*** RECORD SET
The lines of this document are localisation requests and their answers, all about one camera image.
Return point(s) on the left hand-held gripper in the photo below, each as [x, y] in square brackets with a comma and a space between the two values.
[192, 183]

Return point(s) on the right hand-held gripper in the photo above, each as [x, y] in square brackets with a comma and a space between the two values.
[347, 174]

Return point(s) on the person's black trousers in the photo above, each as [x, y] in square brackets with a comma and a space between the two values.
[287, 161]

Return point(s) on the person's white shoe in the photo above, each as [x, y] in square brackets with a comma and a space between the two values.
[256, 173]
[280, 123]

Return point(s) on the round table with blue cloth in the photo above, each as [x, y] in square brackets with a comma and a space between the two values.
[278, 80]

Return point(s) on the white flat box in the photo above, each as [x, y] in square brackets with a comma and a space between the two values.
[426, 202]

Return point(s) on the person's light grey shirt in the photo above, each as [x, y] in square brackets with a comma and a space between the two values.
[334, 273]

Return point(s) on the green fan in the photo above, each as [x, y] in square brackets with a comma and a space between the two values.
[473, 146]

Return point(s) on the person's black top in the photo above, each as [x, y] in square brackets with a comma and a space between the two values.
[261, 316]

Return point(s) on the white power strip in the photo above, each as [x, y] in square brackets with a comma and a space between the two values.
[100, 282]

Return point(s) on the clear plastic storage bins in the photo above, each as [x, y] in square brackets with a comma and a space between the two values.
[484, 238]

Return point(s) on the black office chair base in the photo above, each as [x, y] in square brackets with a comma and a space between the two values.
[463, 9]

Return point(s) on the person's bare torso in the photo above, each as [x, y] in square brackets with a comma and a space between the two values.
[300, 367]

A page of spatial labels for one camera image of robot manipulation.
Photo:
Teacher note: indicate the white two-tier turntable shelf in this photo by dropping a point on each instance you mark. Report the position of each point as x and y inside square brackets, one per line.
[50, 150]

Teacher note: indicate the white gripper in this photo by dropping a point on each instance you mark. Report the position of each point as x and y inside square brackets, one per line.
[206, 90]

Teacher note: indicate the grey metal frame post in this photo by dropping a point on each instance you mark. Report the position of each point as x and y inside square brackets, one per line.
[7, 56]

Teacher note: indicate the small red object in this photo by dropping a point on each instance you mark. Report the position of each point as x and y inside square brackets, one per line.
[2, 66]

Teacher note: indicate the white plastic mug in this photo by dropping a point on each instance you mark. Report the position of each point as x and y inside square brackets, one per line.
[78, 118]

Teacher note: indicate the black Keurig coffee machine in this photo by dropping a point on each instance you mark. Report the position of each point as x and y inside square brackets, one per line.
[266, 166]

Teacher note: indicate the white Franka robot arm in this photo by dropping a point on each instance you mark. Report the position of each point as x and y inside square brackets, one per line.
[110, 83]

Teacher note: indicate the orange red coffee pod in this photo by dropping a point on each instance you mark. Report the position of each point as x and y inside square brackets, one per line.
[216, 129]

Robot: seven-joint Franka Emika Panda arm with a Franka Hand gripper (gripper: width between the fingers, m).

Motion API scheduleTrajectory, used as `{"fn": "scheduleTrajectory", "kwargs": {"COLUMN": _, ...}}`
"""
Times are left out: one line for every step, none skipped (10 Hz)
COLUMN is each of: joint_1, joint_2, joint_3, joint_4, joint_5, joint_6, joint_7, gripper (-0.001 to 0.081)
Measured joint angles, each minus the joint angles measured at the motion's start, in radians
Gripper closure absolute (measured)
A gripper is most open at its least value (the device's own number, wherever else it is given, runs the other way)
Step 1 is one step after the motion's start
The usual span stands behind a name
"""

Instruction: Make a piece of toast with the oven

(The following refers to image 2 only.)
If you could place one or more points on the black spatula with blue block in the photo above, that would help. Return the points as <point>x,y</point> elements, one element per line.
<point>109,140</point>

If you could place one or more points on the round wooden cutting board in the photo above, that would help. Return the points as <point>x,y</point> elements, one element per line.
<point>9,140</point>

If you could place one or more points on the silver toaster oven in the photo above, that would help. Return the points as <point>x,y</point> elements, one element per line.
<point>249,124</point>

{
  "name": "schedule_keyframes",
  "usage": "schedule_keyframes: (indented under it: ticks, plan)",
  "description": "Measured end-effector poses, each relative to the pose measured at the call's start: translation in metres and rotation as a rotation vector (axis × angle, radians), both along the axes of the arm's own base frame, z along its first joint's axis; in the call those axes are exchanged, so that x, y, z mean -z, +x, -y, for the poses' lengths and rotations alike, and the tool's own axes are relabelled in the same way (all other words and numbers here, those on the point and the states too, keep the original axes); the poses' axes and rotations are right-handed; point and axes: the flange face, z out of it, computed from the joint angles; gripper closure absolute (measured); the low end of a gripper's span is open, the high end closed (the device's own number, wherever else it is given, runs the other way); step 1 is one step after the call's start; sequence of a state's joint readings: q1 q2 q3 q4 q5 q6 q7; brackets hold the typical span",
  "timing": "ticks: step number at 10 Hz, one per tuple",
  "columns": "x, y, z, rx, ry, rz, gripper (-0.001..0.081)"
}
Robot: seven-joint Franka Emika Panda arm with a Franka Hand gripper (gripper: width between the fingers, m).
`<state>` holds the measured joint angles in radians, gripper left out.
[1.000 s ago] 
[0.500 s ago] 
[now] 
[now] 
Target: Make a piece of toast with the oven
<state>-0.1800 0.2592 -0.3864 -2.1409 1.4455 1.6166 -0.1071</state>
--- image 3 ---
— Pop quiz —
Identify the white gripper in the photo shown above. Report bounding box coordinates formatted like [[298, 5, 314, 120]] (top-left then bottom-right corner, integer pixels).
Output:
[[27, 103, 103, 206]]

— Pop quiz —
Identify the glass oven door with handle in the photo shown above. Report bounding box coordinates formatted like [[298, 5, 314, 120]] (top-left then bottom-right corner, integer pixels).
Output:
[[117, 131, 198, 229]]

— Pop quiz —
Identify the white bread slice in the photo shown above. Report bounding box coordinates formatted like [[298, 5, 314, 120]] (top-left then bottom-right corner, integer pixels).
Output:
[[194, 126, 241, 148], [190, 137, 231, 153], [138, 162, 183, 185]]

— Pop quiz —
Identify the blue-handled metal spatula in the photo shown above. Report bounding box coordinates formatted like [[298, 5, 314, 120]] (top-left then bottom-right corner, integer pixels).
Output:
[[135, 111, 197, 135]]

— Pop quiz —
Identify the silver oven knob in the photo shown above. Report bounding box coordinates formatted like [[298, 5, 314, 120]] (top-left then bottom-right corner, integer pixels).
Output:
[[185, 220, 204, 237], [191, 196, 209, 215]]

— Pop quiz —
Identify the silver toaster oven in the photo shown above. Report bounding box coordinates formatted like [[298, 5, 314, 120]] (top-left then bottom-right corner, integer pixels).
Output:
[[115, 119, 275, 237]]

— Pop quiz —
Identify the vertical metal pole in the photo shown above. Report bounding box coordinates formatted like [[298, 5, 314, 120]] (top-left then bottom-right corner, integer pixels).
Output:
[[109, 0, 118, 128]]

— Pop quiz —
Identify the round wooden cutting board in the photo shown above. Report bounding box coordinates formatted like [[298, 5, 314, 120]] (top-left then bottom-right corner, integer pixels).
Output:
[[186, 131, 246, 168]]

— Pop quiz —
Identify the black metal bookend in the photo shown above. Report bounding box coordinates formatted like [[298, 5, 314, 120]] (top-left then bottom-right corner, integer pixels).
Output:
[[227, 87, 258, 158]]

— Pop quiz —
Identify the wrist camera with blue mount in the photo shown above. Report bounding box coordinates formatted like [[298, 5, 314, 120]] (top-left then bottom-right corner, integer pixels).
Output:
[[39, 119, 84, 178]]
******
*** RECORD SET
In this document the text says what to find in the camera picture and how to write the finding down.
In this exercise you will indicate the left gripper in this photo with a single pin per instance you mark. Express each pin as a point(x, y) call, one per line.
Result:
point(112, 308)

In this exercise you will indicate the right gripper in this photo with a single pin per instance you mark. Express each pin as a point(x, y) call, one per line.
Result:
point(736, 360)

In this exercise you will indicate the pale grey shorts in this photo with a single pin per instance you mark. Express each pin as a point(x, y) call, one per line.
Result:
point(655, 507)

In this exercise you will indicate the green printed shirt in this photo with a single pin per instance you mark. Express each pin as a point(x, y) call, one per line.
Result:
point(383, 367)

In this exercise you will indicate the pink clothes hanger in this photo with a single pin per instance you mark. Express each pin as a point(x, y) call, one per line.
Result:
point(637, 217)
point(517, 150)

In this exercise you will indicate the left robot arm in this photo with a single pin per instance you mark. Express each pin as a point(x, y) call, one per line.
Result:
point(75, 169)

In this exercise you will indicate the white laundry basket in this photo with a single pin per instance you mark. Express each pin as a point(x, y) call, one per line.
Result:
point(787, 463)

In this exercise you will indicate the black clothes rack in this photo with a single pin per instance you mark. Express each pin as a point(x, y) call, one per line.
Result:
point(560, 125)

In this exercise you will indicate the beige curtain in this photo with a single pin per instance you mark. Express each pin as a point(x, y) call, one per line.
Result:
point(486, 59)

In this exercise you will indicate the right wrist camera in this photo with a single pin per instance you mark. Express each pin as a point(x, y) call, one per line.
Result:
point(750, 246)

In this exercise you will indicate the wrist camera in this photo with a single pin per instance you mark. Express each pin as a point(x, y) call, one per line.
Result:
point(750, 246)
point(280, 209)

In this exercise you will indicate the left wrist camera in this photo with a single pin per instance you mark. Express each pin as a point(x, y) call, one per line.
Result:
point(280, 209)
******
*** RECORD SET
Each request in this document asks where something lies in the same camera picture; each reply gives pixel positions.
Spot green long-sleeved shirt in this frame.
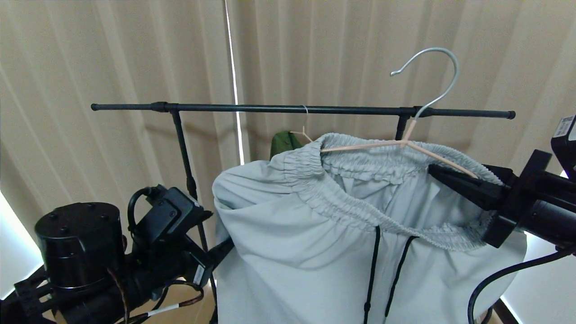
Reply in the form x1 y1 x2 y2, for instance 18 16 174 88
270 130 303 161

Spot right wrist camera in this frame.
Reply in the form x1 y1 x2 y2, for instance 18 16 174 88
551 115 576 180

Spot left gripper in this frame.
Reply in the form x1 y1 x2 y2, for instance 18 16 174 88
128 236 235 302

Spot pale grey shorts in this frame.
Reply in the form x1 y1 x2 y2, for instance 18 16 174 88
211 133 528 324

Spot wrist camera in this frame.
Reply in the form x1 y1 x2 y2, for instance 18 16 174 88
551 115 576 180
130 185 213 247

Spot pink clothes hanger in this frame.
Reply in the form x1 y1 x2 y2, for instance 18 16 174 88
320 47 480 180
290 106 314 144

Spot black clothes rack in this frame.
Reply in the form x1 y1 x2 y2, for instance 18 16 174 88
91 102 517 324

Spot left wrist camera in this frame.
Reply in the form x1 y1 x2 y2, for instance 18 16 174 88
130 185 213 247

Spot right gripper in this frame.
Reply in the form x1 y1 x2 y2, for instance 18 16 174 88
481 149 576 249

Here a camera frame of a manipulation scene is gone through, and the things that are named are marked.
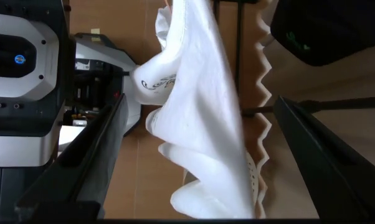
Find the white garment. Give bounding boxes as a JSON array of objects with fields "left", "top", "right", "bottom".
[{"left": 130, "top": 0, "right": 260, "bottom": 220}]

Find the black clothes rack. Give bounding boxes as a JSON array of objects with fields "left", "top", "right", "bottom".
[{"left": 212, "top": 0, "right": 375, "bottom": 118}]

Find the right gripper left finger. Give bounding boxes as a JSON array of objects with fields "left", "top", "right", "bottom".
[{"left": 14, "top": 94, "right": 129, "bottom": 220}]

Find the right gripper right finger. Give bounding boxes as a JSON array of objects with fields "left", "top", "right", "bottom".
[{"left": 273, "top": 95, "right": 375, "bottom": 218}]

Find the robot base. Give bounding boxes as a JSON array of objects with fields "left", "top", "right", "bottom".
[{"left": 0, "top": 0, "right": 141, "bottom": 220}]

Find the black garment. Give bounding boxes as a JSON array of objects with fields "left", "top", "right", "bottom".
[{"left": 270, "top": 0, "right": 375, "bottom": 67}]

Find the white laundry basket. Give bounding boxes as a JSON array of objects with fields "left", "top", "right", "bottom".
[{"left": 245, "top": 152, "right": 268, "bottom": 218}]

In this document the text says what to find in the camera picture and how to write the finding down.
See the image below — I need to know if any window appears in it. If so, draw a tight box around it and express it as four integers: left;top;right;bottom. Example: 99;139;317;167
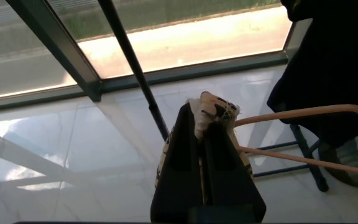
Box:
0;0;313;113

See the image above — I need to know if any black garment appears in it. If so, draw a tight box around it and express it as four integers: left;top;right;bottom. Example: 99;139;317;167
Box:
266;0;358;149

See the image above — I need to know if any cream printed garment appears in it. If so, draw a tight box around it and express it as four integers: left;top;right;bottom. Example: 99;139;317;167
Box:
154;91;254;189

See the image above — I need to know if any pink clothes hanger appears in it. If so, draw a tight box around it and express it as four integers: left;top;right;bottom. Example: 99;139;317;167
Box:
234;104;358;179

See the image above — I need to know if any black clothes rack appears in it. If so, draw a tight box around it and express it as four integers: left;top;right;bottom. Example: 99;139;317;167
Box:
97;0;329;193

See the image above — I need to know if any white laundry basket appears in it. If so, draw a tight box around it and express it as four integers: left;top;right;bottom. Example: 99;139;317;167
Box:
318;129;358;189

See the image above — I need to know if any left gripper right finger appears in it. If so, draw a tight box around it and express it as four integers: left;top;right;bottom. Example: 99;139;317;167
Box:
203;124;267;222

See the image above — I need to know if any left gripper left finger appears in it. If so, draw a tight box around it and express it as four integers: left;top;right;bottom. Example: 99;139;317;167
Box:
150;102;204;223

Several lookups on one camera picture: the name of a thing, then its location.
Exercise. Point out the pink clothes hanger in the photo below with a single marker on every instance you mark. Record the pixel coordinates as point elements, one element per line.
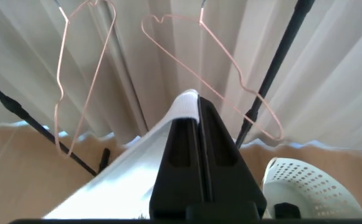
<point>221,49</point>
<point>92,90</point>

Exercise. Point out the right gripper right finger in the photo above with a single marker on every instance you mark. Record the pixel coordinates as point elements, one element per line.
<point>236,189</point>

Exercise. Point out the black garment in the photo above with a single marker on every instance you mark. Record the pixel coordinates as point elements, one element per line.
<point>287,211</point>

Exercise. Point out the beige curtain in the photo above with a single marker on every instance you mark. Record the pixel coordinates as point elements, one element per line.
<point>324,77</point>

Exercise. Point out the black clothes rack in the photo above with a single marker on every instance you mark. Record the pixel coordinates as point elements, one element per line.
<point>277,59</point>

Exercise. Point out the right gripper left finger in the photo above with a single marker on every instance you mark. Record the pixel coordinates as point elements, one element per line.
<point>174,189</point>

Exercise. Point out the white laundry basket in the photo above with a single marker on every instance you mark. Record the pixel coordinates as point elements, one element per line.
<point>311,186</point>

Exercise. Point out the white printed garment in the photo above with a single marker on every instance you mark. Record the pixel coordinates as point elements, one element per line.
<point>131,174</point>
******
### YOUR OBJECTIVE:
If a line in the data above contains "hanger", return that line.

### RESULT FOR THIS EXERCISE:
In this exercise you will indicate the pink clothes hanger in this photo with a single pin per instance you mark. Express each pin as a point(x, y) call, one per line.
Spot pink clothes hanger in this frame.
See the image above — I need to know if any pink clothes hanger appears in it. If so, draw a tight box around it and express it as four integers: left;top;right;bottom. Example: 99;139;317;167
Exercise. Point out the pink clothes hanger in the photo below with a single marker on every instance you mark. Record the pixel coordinates as point elements, one element per line.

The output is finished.